> [Task statement]
Starting from the first line below, count every line holding the word "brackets", then state the total alone.

> [Data to use]
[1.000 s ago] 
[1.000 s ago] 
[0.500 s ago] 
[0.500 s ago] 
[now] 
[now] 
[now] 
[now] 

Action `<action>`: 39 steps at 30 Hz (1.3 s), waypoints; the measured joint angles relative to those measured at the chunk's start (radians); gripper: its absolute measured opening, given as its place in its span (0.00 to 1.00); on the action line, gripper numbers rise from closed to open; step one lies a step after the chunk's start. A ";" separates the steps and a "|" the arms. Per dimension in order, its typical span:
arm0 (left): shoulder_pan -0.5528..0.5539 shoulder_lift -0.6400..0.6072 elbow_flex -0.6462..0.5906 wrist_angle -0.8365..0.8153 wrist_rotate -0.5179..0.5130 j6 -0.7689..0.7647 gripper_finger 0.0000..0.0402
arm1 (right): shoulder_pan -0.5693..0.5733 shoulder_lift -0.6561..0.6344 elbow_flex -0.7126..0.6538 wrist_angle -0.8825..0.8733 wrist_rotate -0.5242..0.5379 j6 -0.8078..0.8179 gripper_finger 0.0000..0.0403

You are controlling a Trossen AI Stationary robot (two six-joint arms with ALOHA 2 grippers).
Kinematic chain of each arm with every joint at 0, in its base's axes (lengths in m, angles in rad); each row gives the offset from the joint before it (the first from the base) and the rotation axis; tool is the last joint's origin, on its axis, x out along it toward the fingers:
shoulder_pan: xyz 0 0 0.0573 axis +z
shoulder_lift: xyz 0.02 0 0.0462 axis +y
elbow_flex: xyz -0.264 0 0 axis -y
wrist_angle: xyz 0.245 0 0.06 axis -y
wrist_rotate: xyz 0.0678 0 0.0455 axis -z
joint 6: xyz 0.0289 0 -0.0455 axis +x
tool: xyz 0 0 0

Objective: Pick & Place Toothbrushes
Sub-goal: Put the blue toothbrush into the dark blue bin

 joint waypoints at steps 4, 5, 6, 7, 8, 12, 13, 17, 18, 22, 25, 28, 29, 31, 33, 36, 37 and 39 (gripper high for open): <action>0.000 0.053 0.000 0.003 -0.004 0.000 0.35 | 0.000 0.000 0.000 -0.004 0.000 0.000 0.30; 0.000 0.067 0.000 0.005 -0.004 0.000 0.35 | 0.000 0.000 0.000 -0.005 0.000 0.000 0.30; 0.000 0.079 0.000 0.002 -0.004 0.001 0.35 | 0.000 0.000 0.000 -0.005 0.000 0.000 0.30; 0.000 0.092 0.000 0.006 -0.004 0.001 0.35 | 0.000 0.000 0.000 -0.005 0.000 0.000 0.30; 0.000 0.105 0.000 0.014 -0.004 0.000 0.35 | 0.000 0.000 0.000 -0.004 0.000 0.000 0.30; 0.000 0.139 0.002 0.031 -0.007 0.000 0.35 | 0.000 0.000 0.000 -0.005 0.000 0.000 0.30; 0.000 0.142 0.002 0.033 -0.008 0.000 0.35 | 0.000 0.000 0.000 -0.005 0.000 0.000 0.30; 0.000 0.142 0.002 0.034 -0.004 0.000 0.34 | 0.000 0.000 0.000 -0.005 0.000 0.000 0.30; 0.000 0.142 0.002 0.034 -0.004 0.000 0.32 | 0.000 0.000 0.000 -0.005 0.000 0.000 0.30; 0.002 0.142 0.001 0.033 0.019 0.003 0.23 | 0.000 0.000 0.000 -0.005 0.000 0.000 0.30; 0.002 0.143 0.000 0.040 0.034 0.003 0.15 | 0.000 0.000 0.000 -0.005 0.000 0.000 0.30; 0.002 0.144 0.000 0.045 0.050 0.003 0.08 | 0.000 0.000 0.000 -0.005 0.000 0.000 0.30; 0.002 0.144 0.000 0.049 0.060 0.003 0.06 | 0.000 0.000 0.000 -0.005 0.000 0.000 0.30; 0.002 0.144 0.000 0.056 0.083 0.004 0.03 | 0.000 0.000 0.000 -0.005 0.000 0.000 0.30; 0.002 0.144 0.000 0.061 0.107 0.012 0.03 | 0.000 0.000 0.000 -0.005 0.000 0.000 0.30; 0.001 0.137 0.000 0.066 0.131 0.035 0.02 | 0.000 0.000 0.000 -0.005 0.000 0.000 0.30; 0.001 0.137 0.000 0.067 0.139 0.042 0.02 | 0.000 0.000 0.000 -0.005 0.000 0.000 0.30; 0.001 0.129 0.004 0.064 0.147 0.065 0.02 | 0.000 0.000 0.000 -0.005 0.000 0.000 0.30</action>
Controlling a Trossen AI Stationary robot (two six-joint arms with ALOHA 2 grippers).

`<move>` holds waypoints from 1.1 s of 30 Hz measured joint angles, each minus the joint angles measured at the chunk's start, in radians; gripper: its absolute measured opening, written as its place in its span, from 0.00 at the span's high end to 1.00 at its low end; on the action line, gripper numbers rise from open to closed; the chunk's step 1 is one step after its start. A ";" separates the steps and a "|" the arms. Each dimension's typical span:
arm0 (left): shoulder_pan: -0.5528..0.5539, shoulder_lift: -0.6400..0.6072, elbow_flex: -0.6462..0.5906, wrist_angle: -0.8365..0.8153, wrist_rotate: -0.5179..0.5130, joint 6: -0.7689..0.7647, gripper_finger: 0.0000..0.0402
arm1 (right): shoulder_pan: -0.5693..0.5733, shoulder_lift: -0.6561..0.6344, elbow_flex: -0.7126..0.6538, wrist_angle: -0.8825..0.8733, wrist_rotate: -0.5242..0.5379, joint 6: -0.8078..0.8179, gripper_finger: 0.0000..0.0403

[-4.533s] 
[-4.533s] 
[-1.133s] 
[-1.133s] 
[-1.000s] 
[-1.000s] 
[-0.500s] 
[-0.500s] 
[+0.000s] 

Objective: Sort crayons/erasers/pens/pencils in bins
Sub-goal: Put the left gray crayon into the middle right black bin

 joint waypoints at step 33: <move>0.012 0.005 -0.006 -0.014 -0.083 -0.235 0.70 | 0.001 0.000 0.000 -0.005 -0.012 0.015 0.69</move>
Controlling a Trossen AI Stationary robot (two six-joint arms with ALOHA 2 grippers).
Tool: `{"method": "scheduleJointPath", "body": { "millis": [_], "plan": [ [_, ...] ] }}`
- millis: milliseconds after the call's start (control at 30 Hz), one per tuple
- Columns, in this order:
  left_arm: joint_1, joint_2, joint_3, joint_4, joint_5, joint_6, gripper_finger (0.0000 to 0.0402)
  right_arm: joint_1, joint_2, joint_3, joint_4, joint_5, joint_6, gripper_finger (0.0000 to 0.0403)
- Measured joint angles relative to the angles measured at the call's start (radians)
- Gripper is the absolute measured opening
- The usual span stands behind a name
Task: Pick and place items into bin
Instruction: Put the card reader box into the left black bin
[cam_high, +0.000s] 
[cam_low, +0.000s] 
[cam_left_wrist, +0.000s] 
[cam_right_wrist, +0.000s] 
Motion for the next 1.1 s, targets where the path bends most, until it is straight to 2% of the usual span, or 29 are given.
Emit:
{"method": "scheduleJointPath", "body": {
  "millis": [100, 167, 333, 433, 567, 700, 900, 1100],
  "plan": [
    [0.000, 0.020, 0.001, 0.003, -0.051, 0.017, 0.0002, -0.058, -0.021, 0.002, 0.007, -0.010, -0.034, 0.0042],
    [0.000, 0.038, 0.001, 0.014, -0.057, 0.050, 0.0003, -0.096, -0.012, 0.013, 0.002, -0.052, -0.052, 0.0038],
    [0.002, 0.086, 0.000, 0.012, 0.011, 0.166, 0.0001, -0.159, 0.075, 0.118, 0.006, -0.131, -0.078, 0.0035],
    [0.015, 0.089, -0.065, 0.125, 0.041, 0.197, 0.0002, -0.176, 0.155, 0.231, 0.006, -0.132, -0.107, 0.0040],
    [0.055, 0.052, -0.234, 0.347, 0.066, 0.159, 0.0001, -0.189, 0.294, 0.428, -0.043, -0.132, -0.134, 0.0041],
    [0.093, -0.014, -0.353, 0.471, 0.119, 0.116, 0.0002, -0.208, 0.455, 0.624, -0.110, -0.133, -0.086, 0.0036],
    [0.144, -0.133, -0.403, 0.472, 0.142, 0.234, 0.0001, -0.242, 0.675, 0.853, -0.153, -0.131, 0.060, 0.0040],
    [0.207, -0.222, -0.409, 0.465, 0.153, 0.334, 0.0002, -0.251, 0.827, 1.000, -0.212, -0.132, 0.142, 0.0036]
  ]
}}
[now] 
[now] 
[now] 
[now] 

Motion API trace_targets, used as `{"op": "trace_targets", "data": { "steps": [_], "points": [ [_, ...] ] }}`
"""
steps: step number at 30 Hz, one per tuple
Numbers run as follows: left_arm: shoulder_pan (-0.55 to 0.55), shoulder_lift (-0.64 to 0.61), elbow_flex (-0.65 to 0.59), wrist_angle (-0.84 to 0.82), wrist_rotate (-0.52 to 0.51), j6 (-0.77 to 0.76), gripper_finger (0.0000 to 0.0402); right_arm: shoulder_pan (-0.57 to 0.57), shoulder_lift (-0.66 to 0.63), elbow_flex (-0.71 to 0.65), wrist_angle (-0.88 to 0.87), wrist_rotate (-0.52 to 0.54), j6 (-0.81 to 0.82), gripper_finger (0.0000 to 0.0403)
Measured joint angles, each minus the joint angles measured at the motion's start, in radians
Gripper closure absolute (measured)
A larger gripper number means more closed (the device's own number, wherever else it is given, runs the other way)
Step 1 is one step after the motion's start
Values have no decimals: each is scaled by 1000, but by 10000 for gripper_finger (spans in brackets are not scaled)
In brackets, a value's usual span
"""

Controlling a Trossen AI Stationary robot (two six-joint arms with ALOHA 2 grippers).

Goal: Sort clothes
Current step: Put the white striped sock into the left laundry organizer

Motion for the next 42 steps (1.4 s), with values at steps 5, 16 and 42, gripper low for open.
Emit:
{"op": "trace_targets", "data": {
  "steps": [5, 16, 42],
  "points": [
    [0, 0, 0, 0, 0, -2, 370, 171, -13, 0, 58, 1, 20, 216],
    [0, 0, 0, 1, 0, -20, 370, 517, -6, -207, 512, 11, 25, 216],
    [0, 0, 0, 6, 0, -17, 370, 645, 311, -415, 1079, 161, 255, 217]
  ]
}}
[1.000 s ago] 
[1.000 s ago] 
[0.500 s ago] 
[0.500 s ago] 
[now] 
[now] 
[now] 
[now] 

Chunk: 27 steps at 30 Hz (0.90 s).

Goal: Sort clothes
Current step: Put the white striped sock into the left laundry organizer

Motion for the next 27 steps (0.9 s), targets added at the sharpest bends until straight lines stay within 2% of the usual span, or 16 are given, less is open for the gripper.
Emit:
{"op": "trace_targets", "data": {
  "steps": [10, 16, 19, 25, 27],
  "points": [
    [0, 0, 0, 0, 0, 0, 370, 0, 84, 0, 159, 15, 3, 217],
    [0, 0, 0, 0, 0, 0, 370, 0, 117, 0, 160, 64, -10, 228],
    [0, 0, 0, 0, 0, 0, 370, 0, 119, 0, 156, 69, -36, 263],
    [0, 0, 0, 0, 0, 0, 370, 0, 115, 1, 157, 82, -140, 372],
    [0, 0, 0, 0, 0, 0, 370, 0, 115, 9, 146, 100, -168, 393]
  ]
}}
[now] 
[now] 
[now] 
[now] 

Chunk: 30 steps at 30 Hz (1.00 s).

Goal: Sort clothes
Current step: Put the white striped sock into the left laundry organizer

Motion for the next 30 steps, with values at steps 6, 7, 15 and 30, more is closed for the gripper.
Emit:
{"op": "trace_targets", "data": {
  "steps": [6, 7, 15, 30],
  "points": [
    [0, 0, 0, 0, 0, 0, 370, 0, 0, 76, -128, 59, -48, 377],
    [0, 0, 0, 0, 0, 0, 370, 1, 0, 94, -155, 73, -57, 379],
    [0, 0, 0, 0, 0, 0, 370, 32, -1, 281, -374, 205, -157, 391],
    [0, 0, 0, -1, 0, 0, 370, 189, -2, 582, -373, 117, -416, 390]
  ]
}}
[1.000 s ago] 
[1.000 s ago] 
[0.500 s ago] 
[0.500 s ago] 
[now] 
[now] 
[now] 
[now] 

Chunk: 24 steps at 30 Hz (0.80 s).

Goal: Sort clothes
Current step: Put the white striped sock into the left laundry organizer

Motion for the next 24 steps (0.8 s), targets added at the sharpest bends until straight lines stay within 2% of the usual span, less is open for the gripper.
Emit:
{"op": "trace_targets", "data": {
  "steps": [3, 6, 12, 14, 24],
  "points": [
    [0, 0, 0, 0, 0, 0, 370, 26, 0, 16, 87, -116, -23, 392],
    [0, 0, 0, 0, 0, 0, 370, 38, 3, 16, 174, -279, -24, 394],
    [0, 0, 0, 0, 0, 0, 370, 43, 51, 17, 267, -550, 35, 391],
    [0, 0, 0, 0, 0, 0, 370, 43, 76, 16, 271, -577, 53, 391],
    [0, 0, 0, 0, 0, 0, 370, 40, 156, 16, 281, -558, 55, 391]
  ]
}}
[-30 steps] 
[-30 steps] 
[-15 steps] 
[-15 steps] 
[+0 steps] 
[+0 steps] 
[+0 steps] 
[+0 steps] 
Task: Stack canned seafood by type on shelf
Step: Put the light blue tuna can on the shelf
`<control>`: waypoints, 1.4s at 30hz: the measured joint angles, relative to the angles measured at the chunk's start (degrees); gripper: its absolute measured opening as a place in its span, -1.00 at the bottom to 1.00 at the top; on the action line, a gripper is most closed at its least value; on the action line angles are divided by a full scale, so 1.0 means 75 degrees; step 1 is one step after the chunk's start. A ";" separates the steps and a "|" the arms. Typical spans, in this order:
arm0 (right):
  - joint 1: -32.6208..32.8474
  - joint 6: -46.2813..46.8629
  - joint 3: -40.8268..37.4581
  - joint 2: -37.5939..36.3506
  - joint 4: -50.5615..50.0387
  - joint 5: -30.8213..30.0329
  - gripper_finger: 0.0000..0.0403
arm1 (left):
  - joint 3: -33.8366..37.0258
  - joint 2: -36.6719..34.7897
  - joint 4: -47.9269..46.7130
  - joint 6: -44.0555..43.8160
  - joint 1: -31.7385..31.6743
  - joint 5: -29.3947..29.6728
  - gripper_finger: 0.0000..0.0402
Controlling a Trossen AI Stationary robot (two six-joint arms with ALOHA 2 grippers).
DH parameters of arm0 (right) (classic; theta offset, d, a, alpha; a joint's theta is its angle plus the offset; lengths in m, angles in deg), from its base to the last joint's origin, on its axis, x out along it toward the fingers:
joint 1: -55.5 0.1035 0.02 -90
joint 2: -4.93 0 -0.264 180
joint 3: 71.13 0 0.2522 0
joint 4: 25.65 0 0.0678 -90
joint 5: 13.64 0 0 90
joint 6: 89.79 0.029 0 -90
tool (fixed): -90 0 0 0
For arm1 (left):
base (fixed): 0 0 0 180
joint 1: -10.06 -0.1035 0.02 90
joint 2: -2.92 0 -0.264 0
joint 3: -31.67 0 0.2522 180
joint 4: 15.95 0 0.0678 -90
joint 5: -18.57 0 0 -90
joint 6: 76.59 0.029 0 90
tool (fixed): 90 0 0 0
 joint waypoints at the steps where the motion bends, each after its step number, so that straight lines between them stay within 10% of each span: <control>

> [Written answer]
2